Hello. This will be the new home for over 800 book reviews that I have written between 1997 and the end of 2010. They used to be found at http://www.deadtreesreview.com/, but that site will be discontinued.

My newer reviews will be found at http://www.deadtreesreview.blogspot.com/.








Friday, September 21, 2012

Dragon Tamer

Dragon Tamer, Cole Barton, Trafford Publishing, 2003

Blake Morgan is a DEA agent. He is involved in two major arrest operations, one involving drug running in Mexico, and the other involving drug and people smuggling in Seattle. Both are solid arrests, the kind where convictions are practically guaranteed. That is, until both suspects are released, and granted immunity from prosecution by someone very high in the CIA. Supposedly, they are also good sources of information for the Agency. Blake knows that something very strange is happening.

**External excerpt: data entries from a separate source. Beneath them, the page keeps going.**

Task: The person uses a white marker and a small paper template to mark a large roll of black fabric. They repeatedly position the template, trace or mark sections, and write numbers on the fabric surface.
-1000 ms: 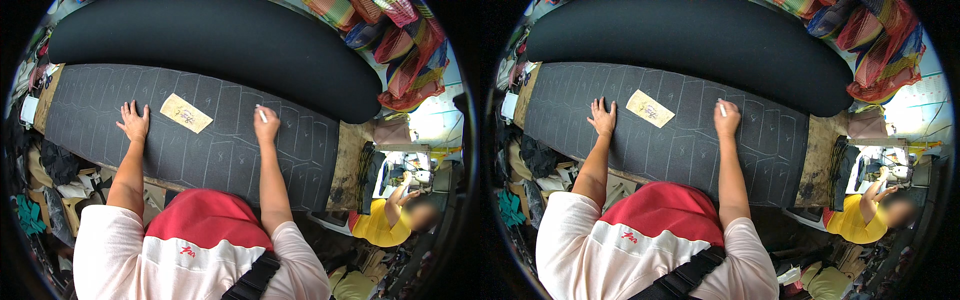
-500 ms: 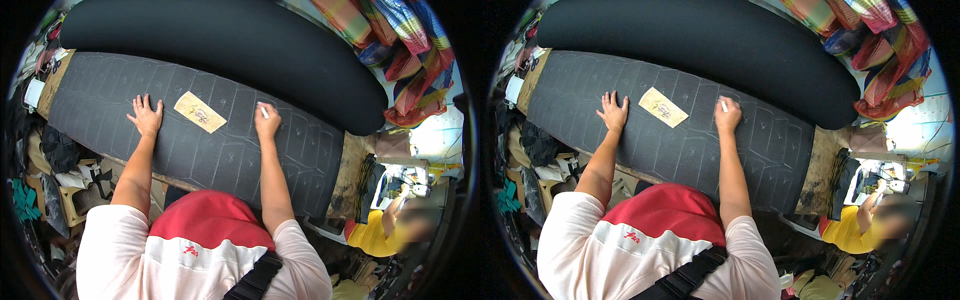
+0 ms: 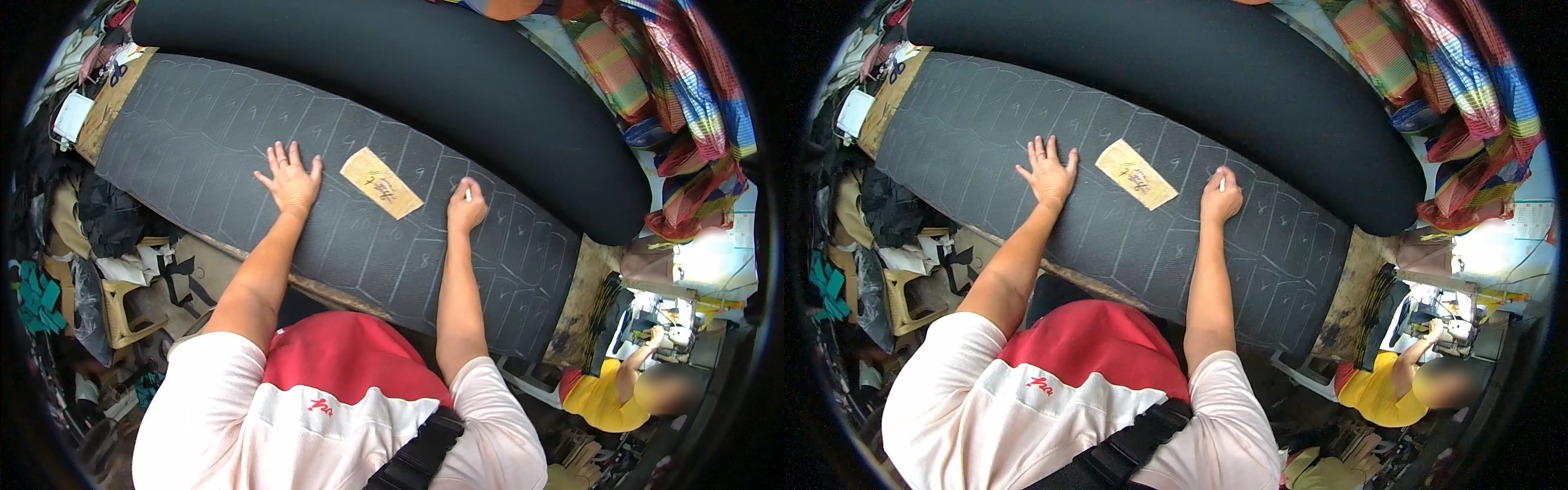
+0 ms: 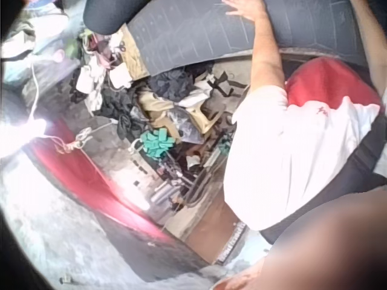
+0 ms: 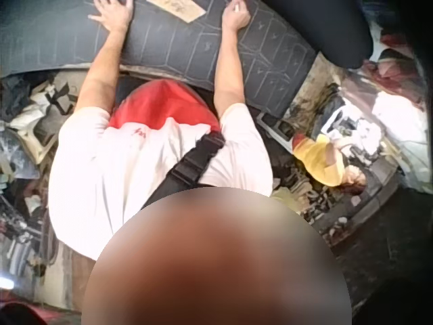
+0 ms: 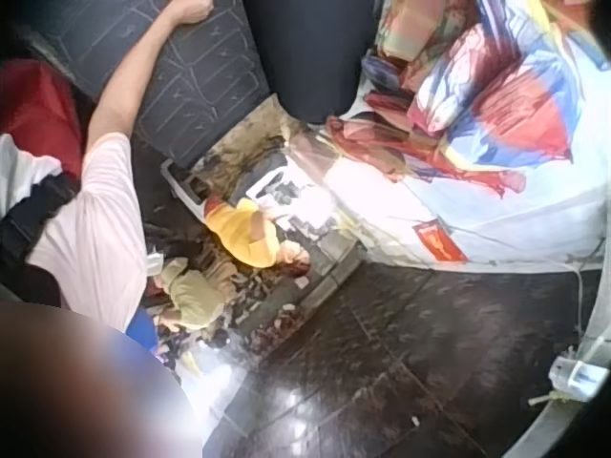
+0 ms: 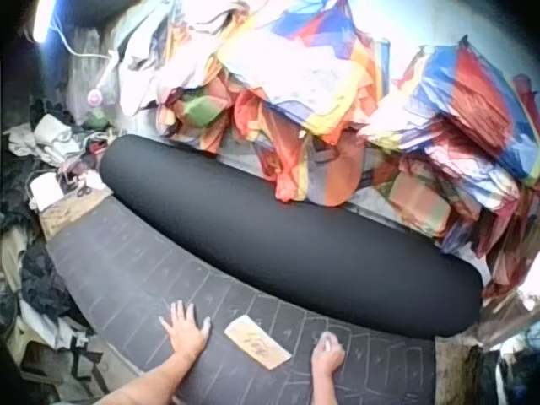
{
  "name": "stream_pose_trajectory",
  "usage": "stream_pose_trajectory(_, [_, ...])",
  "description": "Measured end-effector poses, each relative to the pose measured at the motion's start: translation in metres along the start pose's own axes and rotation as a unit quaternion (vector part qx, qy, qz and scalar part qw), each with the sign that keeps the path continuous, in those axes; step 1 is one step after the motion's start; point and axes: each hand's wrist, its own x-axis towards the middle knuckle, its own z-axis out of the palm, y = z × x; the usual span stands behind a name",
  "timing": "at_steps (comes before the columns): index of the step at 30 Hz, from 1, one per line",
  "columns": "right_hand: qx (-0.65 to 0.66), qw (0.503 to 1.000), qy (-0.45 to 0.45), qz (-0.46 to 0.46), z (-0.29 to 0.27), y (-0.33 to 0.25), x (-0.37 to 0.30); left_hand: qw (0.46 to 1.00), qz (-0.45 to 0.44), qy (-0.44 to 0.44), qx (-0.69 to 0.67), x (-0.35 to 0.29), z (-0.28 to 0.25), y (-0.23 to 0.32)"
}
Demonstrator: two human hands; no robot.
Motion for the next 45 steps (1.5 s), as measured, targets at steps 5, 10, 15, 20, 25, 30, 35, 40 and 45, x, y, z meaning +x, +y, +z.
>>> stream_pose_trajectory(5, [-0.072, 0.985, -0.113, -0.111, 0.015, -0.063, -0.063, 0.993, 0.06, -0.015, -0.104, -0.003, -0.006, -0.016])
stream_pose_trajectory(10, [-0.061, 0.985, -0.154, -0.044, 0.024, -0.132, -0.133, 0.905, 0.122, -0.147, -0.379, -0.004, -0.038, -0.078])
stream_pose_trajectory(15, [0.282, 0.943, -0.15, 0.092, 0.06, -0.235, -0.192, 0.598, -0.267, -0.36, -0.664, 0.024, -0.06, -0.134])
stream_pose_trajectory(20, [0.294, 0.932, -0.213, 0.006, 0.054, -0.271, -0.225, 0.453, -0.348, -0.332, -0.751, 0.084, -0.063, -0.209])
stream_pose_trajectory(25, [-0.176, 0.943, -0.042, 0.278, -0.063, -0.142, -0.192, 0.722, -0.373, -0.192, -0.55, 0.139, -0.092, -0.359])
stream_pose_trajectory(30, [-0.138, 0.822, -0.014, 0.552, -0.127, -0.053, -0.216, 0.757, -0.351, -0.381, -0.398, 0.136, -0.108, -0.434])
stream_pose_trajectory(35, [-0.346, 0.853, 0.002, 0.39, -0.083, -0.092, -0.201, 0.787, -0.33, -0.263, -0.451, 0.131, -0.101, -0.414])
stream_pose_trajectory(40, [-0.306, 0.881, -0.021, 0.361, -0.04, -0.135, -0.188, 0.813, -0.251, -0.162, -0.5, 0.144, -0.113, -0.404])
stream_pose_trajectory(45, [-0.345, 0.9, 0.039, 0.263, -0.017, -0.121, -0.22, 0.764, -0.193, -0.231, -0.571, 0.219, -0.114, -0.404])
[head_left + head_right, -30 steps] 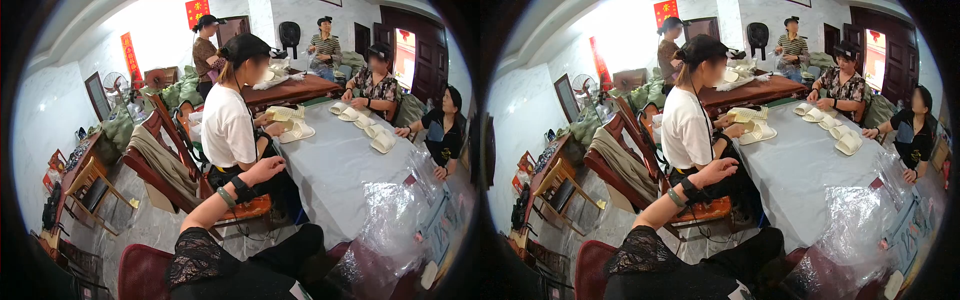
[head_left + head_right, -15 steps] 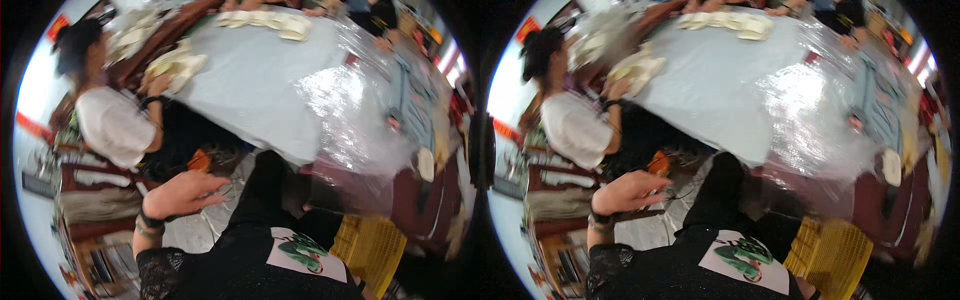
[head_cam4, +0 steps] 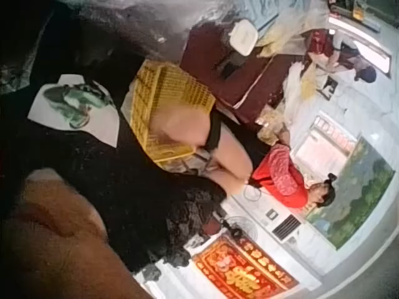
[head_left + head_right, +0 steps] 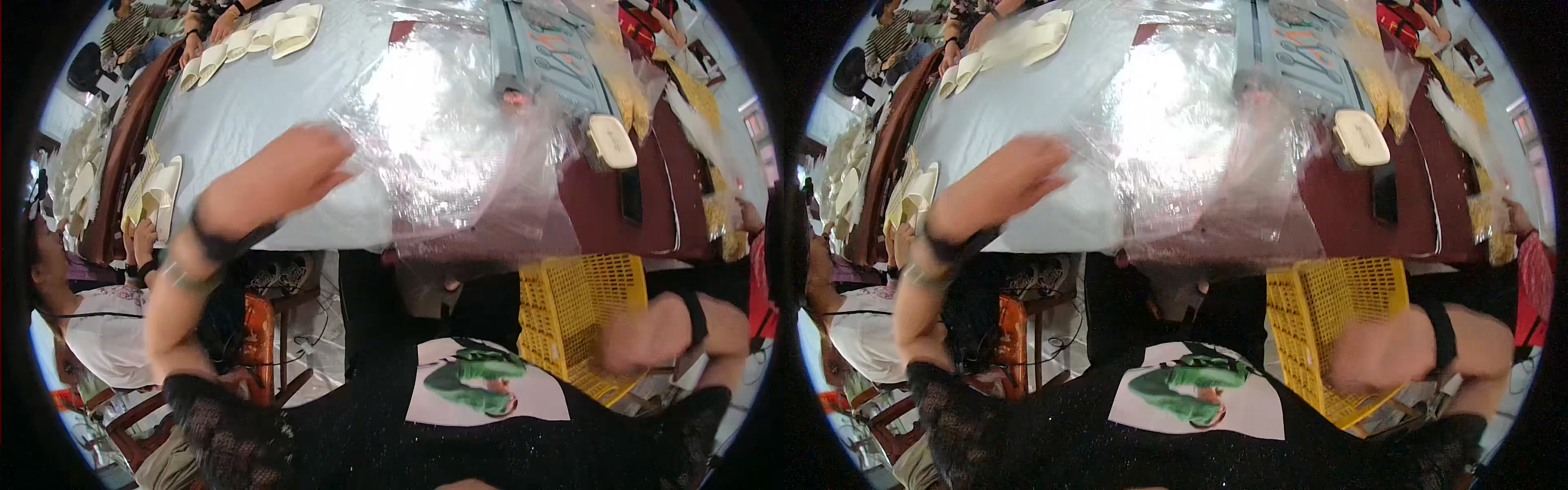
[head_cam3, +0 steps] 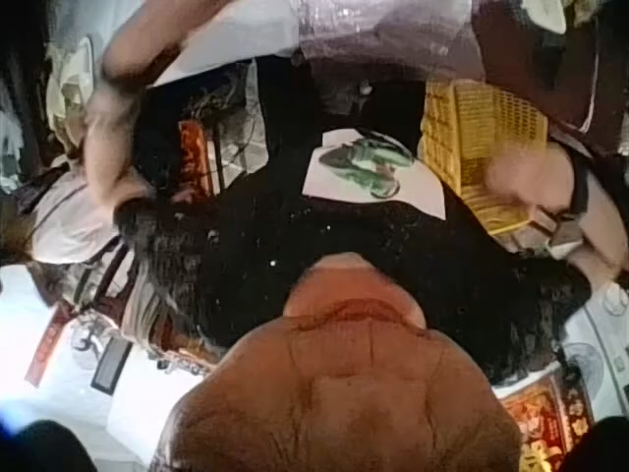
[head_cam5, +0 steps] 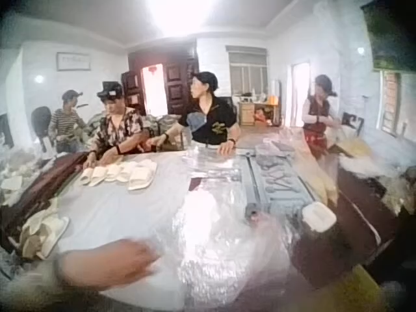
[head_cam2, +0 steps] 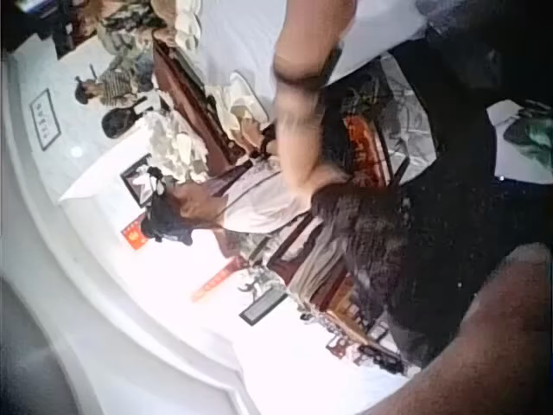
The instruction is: Packing pairs of slippers into plastic bags and placing them into a collection basket.
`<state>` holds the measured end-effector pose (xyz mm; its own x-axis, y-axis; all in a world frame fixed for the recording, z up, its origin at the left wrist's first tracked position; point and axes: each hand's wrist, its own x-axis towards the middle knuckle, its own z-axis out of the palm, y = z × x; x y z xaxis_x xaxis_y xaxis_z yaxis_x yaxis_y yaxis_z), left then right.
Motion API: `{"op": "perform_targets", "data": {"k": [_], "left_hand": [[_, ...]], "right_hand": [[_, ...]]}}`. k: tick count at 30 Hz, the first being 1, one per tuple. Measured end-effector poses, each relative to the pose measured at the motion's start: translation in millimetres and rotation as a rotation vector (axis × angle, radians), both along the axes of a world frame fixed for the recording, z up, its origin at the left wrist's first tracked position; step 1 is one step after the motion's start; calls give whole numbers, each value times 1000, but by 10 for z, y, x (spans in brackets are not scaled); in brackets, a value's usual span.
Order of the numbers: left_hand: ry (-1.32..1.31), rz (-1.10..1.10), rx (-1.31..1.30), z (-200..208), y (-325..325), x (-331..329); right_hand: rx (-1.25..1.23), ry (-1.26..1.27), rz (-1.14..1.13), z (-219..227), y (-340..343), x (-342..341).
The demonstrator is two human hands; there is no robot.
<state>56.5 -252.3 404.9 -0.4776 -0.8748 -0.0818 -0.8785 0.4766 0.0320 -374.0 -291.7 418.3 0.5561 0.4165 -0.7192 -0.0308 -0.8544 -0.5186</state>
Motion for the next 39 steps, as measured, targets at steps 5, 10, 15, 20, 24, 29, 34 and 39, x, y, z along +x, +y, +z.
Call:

Blake was born in a Japanese concentration camp in World War II Hong Kong. His parents, a Welsh father and a Hispanic mother, did not survive the war. Blake was adopted by Wang Chan, a rising member of the Hong Kong business community. Soon before the arrests mentioned above, Wang Chan is found murdered. Like most Hong Kong businessmen, there are rumors that he was involved in illegal activities. Unsatisfied with the pace of the official investigation, Chan's son, Raymond, goes to the Hong Kong triads (gangsters) and asks for their help in avenging his father's death.

While all this is going on, Blake gets word of a proposed alliance between one of the triads and a Mexican drug cartel, assisted by whomever in the CIA is in the habit of releasing drug dealers from prison. Profits are down, so it is proposed that they get together and market an ancient, and quite powerful, Mayan drug called jfuri. Just to make things more interesting, Blake has fallen in love with DEA Special Prosecutor Angela Townsend.  It is up to Blake to fight his way through the conspiracies, corruption and general lying to get to the bottom of this, once and for all.

This is an excellent novel. Thriller readers will love it. The reader will be involved from start to finish, it feels very plausible, and the author knows what he is talking about, having actually been born in a World War II concentration camp in Hong Kong. This gets two thumbs up.